Task item: Will you quote only the lines starting at the one that contains "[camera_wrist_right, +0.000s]" and ending with the last line of the listing below, inclusive?

Supplied data:

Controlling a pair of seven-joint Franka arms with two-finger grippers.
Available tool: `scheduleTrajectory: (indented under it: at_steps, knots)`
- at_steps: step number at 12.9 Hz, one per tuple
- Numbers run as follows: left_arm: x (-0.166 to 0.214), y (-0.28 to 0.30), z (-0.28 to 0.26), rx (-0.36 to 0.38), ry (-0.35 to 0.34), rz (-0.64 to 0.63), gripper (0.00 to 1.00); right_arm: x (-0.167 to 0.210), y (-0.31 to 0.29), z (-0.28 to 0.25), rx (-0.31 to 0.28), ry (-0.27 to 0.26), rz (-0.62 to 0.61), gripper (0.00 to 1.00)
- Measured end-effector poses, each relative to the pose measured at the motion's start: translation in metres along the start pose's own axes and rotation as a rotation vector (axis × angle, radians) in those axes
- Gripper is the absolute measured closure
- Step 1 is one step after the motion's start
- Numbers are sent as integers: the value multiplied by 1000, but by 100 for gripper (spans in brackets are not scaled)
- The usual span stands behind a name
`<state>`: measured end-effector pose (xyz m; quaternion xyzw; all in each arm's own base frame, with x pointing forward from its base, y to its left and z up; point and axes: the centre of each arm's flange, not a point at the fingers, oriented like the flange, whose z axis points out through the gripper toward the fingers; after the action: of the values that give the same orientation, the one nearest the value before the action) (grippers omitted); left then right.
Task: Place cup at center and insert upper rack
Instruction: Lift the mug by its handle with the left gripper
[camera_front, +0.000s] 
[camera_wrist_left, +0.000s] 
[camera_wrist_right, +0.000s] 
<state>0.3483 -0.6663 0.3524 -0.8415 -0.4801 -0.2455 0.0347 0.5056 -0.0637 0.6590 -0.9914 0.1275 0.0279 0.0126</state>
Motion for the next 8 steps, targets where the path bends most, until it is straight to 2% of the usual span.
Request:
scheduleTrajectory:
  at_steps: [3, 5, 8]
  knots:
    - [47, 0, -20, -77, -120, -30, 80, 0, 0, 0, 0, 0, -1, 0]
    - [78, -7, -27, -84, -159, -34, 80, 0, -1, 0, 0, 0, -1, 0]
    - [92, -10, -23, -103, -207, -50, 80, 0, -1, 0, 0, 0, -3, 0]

Expected answer:
[camera_wrist_right, +0.000s] 
<state>0.3483 -0.6663 0.3524 -0.8415 -0.4801 -0.2455 0.0347 0.5056 -0.0637 0.6590 -0.9914 0.1275 0.0279 0.0126</state>
Motion for the next 8 steps, targets where the path bends most, until it is straight to 2% of the usual span.
Request:
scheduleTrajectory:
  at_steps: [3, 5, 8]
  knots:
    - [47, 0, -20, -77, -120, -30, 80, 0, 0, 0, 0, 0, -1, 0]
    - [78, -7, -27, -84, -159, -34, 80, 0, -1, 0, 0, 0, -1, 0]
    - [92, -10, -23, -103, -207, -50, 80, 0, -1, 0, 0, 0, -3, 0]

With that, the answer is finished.